__Task directions__: What follows is a listing to transcribe exactly, leaving the pictures out.

BEGIN Data extracts

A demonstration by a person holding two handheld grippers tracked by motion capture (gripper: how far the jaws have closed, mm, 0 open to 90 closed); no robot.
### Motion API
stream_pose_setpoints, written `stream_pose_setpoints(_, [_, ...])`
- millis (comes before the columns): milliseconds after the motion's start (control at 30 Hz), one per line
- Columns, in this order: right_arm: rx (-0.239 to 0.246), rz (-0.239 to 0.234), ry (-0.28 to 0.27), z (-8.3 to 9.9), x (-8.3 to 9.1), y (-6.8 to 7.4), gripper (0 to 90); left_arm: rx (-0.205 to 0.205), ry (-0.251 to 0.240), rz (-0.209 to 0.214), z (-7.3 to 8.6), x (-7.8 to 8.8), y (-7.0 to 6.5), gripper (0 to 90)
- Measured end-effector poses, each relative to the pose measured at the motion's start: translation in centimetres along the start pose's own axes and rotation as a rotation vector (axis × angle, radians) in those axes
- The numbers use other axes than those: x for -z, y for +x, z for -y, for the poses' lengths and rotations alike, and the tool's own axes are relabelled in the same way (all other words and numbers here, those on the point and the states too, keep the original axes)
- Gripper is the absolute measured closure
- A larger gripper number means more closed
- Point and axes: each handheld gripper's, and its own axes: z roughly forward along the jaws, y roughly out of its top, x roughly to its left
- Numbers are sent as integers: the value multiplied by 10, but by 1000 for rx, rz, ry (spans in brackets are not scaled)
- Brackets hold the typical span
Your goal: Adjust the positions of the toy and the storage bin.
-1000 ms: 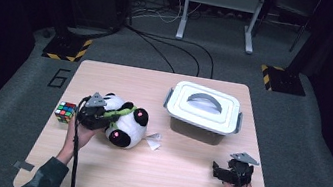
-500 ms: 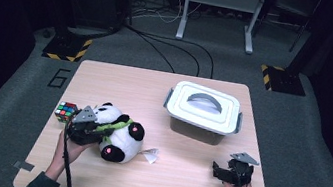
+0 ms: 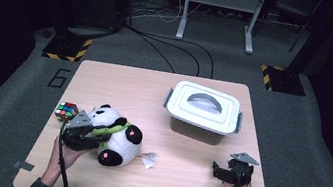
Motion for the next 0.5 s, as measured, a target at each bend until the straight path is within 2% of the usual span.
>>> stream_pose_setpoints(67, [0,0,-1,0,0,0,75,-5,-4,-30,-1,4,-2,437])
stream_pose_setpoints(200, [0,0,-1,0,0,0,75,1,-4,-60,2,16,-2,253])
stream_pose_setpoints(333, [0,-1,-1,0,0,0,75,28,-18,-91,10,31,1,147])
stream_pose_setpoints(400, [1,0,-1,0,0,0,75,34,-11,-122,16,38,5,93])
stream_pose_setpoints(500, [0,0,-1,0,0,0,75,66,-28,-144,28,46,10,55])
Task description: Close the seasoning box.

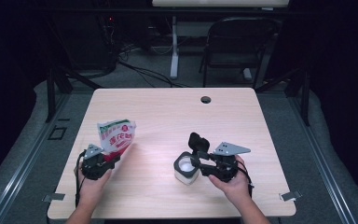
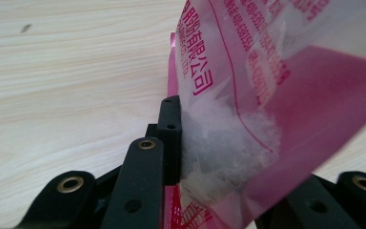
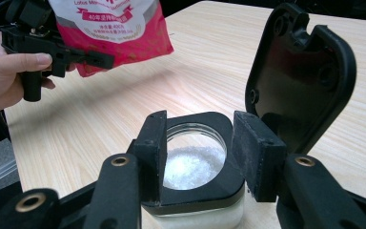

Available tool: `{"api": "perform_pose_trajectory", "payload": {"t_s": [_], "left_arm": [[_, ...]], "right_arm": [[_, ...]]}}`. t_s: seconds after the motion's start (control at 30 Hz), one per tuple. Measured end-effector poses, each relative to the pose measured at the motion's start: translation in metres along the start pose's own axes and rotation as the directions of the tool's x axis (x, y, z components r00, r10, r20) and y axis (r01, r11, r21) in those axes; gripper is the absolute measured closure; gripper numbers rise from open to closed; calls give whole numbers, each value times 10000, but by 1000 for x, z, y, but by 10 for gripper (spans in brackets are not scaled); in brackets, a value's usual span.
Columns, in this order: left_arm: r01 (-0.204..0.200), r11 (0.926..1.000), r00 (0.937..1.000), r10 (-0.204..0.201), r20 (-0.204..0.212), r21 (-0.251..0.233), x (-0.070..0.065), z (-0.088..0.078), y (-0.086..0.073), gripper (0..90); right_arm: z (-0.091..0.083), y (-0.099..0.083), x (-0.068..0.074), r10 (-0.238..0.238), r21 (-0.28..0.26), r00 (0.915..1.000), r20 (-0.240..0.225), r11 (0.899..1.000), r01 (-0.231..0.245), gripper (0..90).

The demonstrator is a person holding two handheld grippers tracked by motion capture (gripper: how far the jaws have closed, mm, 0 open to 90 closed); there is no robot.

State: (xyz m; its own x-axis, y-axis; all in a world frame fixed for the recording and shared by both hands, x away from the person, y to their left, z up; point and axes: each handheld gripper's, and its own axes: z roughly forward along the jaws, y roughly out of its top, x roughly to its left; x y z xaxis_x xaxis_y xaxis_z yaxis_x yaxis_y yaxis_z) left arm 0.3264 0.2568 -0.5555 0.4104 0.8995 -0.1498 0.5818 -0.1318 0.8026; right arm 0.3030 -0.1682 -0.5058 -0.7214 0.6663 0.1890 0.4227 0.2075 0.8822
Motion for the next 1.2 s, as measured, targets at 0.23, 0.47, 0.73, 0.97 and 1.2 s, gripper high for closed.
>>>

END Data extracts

__Written response__:
A demonstration by a person holding two handheld grippers tracked by motion capture (gripper: how far the jaws have closed, mm, 0 open to 90 closed); no robot.
### Motion API
stream_pose_setpoints, written `stream_pose_setpoints(_, [_, ...])`
- millis (comes before the columns): milliseconds after the motion's start (control at 30 Hz), one per line
- Columns, in this order: right_arm: rx (-0.239 to 0.246), rz (-0.239 to 0.234), ry (-0.28 to 0.27), z (-8.3 to 9.9), x (-8.3 to 9.1), y (-6.8 to 7.4), gripper (0 to 90); left_arm: rx (-0.205 to 0.205), ry (-0.251 to 0.240), rz (-0.209 to 0.214), z (-7.3 to 8.6), x (-7.8 to 8.8), y (-7.0 to 6.5), gripper (0 to 90)
- Measured end-effector poses, each relative to the pose measured at the motion's start: translation in centimetres along the start pose's own axes and rotation as a rotation vector (axis × angle, radians) in those axes
- The numbers use other axes than those: x for -z, y for +x, z for -y, for the poses' lengths and rotations alike, and the tool's own axes are relabelled in the same way (all other words and numbers here, those on the point and the states too, keep the original axes)
- Gripper is the absolute measured closure
- A larger gripper number means more closed
- Point and axes: each handheld gripper's, and its own axes: z roughly forward along the jaws, y roughly out of its top, x roughly to its left
- Numbers are sent as integers: the value multiplied by 10, but by 1000 for rx, rz, ry (spans in brackets are not scaled)
- Brackets hold the typical span
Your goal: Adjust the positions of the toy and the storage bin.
-1000 ms: 
-500 ms: 
+0 ms: 
Motion for the next 0.5 s, as measured, a target at each bend until the straight path is within 2% of the usual span.
>>> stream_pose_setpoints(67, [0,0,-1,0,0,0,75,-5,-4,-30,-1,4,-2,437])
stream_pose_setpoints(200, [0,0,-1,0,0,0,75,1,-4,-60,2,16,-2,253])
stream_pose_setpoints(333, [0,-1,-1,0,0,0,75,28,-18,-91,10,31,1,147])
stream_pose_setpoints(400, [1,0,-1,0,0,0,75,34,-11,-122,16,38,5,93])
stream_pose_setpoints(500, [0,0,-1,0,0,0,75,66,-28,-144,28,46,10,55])
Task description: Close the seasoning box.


Available tool: `{"api": "perform_pose_trajectory", "payload": {"t_s": [_], "left_arm": [[_, ...]], "right_arm": [[_, ...]]}}`. t_s: seconds after the motion's start (control at 30 Hz), one per tuple. Measured end-effector poses, each relative to the pose measured at the motion's start: translation in metres along the start pose's own axes and rotation as the directions of the tool's x axis (x, y, z components r00, r10, r20) and y axis (r01, r11, r21) in those axes; gripper is the absolute measured closure; gripper numbers rise from open to closed; calls give whole numbers, each value times 10000, but by 1000 for x, z, y, but by 10 for gripper (spans in brackets are not scaled); in brackets, a value's usual span.
Columns, in this order: left_arm: r01 (-0.204..0.200), r11 (0.926..1.000), r00 (0.937..1.000), r10 (-0.204..0.201), r20 (-0.204..0.212), r21 (-0.251..0.233), x (-0.070..0.065), z (-0.088..0.078), y (-0.086..0.073), gripper (0..90); right_arm: z (-0.091..0.083), y (-0.099..0.083), x (-0.068..0.074), r10 (-0.238..0.238), r21 (-0.28..0.26), r00 (0.915..1.000), r20 (-0.240..0.225), r11 (0.899..1.000), r01 (-0.231..0.245), gripper (0..90).

The demonstrator is a person holding two handheld grippers tracked by motion capture (gripper: how far the jaws have closed, mm, 0 open to 90 closed); there is no robot.

State: (xyz m; its own x-axis, y-axis; all in a world frame fixed for the recording and shared by both hands, x away from the person, y to their left, z up; point and axes: each handheld gripper's, and its own axes: z roughly forward along the jaws, y roughly out of its top, x roughly to its left; x y z xaxis_x xaxis_y xaxis_z yaxis_x yaxis_y yaxis_z) left arm 0.3264 0.2568 -0.5555 0.4104 0.8995 -0.1498 0.5818 -0.1318 0.8026; right arm 0.3030 -0.1682 -0.5058 -0.7214 0.6663 0.1890 0.4227 0.2075 0.8822
Motion for the next 1.2 s, as measured, targets at 0.23, 0.47, 0.73, 0.97 and 1.2 s, gripper high for closed.
>>>

The full output has been given.